→ **EXERCISE DIRECTIONS**
Find the string "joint" in the material. Copy every line that has it.
(Beginning of RAW DATA)
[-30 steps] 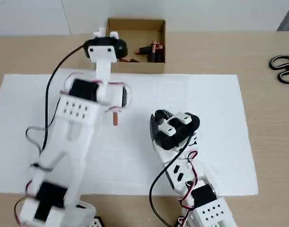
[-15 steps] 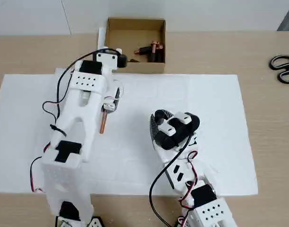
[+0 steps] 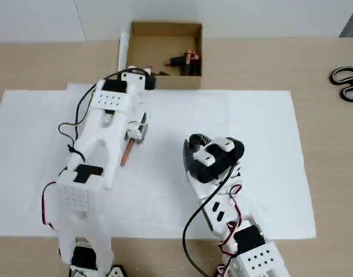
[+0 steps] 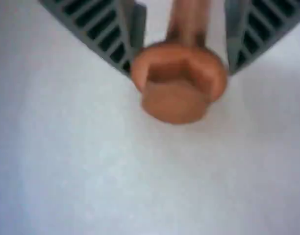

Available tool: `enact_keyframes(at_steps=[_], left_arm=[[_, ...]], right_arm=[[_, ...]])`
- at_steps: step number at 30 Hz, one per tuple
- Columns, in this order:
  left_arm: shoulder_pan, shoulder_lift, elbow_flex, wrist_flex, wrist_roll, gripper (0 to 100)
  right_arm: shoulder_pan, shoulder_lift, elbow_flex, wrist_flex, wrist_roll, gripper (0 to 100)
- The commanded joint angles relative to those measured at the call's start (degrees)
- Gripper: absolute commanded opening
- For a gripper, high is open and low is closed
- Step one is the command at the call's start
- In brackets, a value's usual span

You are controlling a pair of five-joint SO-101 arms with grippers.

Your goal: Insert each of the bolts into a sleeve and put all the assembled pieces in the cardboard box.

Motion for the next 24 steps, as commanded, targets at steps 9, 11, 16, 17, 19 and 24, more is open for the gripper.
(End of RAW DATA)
→ **WORKED SOLUTION**
- The commanded joint angles relative to those measured at the call's start (degrees)
You are controlling a pair of five-joint SO-101 arms with grippers.

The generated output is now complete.